Yes, when compared to traditional disposable period products, reusable period products are the way to go. But every manufactured product has an impact, so how exactly do we determine how much of an impact a product makes? It is good to be educated about the things you are buying, and with more and more companies greenwashing, it can be hard to tell the difference between a deceptive marketing ploy and what is actually better for our planet. Here we will break down how menstrual cups and reusable period underwear impact the planet through every part of their life cycle.
What is greenwashing?
Unfortunately, greenwashing is rampant and you have probably fallen victim to the marketing ploy at some time yourself without even knowing so. It is where a company or brand presents their products, services, etc., as ‘environmentally-friendly’, or ‘sustainable’, simply to make them sell better. Greenwashing is found in the form of misleading or deceitful claims, in order to convince you that the company is eco-friendly without it actually being so. With more and more people wanting to use their money wisely on products that benefit the planet, it is more important than ever to be aware how to spot greenwashing.
How to spot greenwashing
You can spot greenwashing by watching out for companies focusing on only one sustainable attribute, or companies using jargon that is not accessible to all people, or when you find claims without data to back them up. You can always fact check a company by looking at an LCA*, or government released data. Checking multiple sources is important as well.

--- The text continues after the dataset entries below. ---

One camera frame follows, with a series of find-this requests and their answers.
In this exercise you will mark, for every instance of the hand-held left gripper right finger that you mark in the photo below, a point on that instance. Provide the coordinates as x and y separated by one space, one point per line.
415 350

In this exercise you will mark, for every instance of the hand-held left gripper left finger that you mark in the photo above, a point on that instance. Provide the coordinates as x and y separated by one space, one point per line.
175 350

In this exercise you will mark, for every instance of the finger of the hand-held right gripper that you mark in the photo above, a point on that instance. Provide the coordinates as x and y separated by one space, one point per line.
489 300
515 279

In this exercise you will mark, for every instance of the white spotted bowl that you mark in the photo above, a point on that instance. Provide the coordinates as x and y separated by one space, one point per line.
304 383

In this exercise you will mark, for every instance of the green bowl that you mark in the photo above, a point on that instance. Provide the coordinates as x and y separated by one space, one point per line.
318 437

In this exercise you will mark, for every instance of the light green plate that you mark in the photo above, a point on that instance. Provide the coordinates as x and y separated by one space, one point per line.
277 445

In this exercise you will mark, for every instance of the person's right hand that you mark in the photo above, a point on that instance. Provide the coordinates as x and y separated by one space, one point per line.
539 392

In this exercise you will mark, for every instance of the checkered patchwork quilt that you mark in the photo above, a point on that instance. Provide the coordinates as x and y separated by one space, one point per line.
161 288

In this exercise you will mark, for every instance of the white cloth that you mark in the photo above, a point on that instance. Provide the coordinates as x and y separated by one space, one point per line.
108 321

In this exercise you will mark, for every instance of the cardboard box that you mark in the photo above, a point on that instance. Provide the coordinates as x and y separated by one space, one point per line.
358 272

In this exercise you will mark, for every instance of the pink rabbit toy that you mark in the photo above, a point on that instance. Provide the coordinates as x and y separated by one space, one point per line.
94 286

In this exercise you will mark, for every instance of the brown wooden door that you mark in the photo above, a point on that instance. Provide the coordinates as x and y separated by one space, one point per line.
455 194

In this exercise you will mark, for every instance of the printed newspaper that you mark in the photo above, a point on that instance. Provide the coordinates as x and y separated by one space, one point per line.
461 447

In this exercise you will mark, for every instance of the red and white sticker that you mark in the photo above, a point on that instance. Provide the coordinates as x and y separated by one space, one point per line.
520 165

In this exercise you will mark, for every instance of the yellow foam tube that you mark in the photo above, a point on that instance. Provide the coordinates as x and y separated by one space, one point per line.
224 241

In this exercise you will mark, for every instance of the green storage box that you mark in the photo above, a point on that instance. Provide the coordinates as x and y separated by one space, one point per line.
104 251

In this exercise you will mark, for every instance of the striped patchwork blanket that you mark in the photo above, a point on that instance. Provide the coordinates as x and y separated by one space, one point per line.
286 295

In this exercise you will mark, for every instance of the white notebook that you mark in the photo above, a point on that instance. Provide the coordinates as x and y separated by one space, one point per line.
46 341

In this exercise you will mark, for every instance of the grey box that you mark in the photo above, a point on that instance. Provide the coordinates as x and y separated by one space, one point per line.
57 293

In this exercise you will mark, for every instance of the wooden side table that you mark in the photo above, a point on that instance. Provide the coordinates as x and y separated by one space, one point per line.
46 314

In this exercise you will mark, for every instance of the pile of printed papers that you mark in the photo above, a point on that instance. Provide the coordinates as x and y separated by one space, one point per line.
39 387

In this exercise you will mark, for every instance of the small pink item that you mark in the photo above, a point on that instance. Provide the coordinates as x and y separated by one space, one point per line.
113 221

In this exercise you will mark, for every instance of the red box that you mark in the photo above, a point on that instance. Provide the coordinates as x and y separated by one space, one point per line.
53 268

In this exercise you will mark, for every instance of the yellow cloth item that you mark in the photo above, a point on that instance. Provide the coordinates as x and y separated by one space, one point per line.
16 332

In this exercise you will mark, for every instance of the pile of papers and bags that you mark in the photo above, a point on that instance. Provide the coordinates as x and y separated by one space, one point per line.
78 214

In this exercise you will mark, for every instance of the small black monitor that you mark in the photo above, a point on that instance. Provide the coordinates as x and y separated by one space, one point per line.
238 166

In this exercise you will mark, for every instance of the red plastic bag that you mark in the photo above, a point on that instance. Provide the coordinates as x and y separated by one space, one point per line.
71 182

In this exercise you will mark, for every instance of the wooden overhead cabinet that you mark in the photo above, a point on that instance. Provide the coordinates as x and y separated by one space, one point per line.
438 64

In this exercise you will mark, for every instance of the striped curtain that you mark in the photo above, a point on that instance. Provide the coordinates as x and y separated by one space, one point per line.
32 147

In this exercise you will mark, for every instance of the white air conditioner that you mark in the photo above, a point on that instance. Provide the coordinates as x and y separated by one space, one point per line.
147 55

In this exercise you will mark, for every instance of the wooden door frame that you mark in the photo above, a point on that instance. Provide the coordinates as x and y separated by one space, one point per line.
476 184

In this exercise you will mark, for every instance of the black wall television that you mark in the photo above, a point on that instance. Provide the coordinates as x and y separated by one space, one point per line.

How do menstrual cups benefit the environment?
So, now that we’ve got that out of the way, there are quite a few ways that menstrual cups benefit the environment. Firstly, it’s by use: a menstrual cup provides up to 10 years of use when properly taken care of. Over a lifetime, this equates to buying about 4 cups per person with a period, compared to an average of 9,000 tampons. Secondly, our menstrual cups are made from 100% medical grade silicone which is more durable than plastic. They are nontoxic, so there are no dyes, toxic chemicals, pesticides or herbicides going into the soil, the ocean or your body. In fact, in an LCA* study comparing menstrual cups, pads, and tampons, it was found that menstrual cups have a considerably lower impact on the environment than their counterparts. This is despite all the water used for cleaning your cup, your hands, and water used in the initial production of the cup.
The manufacture of pads, and tampons without applicators (which may sound greener, but the production process is where to look to check out the environmental impact), is where you can see the biggest effect on the environment from all of the water, herbicides, insecticides, fertilizers, and machinery used to produce the cotton – the main component in a tampon. By using menstrual cups you avoid all of those chemicals being absorbed in to your body.
What about reusable period underwear?
Because period underwear is fairly new to the market, there are, unfortunately, not a lot of LCA’s or other studies done on period underwear's impact on the environment. But the ones that have been done, state that reusable period pants have a lower environmental impact than single use alternatives, like tampons and pads. This is because period panties can last for up to 2 years with proper care. Our period underwear also uses recyclable materials and textiles, like recycled cotton. This cuts back on the water waste in production too.
What about the constant washing of reusable period underwear?
Well, Life Cycle Initiative states that parallels can be drawn from the UNEP (UN Environment Programme) meta study on reusable nappies about impact from period underwear. When washed according to instructions in a modern washing machine, the reusable nappies still have a lower environmental impact – and these become even lower when washing full loads of laundry on a washing cycle below 60°C. Because of the similarities, we can assume the same for period underwear.
How reusable period products benefit more than the environment
Apart from the planet – it is good to look at the benefits towards people too! In a study by Stanford, it was found that menstrual cups were good for gender equality. It does this by not only saving money long term, but by also helping to decrease the need for transactional sex to purchase period products in resource-poor areas.
Period underwear can also be better for your health. They are hypoallergenic with options that are dye and BPA free. They have a lower risk for TSS (Toxic Shock Syndrome), and they can be used to deliver contraception, vaginal medication, and protection against HIV and other STI’s. Other studies found that menstrual cups increased confidence, mobility, comfort, independence, and helped teens and adults attend school or work without interruption from their period.
Period underwear can help with gender dysphoria, when provided with the option of boxer briefs. They can also help people who are uncomfortable about inserting period products too.
To wrap it up
Menstrual cups and other reusable period products are not greenwashed products. They are better for the environment in almost every step of their life cycle, and they are a great choice for the planet, for your body, and for your wallet. We understand that due to social, geographical, and economical situations it may not be feasible to switch to reusable products for everyone, and that is okay. In the long run, it’s about doing what we can – and every little step anyone makes towards a greener solution helps.
*What is LCA ?
LCA stands for a Life Cycle Assessment – which analyzes both potential environmental impacts and actual environmental impacts of products during their life cycle. This takes everything into consideration - from the beginning of production, to how the product is distributed, how it is used, and finally the end of its life - to calculate all the data for assessment. The LCA calculates all types of impacts, including the process of the raw materials, emissions into air, water, and soil, land use, water use, and so forth. Once the data is collected then it goes through quality assurance checks and is presented in the form of a report.